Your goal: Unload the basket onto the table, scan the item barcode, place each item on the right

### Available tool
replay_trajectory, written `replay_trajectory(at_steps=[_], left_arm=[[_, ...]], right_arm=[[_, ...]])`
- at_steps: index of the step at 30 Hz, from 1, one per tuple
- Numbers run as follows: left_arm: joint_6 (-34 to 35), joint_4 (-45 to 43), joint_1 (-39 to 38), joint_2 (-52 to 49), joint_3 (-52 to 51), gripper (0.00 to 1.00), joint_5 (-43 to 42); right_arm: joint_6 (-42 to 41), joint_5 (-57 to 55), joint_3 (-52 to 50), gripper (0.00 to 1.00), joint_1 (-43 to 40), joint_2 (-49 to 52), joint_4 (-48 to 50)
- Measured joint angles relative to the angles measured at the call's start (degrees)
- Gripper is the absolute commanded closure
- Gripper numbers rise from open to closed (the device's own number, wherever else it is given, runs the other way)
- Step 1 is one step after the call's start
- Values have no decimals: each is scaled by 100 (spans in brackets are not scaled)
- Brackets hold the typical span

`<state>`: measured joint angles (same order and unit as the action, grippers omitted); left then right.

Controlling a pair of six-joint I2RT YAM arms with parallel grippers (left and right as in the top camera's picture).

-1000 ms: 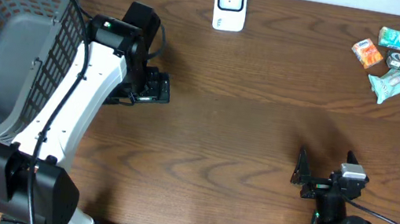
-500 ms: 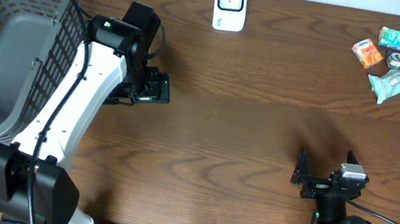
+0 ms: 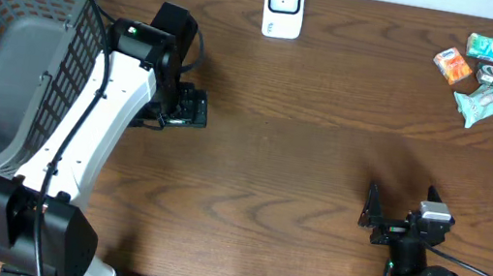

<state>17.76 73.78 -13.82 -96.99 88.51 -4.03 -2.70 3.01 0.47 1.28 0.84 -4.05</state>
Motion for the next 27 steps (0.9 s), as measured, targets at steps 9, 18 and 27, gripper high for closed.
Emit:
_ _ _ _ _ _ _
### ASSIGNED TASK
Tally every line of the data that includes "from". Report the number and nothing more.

### PROBLEM SOLUTION
2